None of these raw materials are native to the Yucatán, which indicates that they were valuable objects brought to Chichén Itzá from other places in Central America and then sacrificed as an act of worship. Pottery, stone, bone and shells were also found in the cenote. Archaeologists have found that many objects show evidence of being intentionally damaged before being thrown into the cenote, and have speculated that this intentional damage is meant to be analogous to “killing” the object as a sacrifice.

===Human sacrifice===

Certain cenotes contain a large number of human remains, including both males and females, and young children/infants. Evidence from Maya mythology suggests that many young victims (most aged 6 to 12) were male (de Anda, 2007). While the classical images of a female Maya sacrifice being flung alive to drown in a cenote are pervasive, de Anda's (2007) writings on the subject suggest that most sacrificial victims — juveniles who were either purchased or captured while their parents were working in the fields, warriors captured in battle, or elites captured during conflicts with neighboring clans — were usually (though not always) killed prior to being thrown into the cenote, and in many cases, dozens of miles from the cenotes in which their bodies were eventually deposited. Only a certain set of cenotes were used in this way, while others were reserved for domestic purposes (de Anda 2007).
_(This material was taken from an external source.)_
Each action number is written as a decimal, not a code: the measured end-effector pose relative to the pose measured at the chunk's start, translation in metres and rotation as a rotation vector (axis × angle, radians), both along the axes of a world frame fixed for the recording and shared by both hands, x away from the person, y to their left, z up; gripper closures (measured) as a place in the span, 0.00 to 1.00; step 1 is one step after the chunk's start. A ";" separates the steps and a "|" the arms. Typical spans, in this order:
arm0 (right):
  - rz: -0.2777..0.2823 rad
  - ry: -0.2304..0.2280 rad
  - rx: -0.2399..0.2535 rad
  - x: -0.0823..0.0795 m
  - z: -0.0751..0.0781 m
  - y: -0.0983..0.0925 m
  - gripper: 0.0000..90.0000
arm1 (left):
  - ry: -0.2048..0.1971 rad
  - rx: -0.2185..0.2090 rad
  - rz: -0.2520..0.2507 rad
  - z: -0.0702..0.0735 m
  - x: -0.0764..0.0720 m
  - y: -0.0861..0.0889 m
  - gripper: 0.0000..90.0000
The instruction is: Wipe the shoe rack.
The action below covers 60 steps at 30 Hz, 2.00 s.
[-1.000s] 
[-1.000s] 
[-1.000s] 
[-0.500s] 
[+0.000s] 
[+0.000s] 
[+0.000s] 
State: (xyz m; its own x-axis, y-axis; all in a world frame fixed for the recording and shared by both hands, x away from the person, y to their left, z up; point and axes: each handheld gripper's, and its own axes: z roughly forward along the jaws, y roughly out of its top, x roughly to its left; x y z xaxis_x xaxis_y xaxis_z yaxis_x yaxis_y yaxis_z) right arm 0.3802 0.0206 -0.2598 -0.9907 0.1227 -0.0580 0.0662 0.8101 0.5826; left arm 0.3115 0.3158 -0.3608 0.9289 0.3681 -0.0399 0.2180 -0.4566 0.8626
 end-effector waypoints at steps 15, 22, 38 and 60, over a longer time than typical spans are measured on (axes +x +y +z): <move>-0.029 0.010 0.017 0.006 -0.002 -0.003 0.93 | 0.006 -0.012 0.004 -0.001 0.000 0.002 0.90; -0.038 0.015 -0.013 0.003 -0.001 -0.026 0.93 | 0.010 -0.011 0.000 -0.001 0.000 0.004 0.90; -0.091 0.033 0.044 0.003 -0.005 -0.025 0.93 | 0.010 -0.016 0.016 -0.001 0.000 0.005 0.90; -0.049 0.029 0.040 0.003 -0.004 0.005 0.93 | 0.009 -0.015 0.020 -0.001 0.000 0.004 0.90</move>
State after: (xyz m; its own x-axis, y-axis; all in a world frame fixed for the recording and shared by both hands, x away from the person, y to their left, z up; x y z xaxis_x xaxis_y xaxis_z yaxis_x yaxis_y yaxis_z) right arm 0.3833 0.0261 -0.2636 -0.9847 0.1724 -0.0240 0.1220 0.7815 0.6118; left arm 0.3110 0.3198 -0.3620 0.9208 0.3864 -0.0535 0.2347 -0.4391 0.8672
This suggests that Maya religious officiants believed that only certain cenotes led to the underworld, and sacrifices placed in others would serve no purpose. It also suggests that the status of the victim as alive or dead was unimportant. The occasional appearance of human remains in non-sacrificial cenotes can be attributed to rare errors in judgement on the part of the shaman. The actual pattern by which a particular victim's remains became interred in which cenotes remains a point of conjecture.

The Franciscan leader Diego de Landa reported that he witnessed live sacrifices being thrown into the cenote at Chichén Itzá. However, his account does not indicate the regularity of this practice.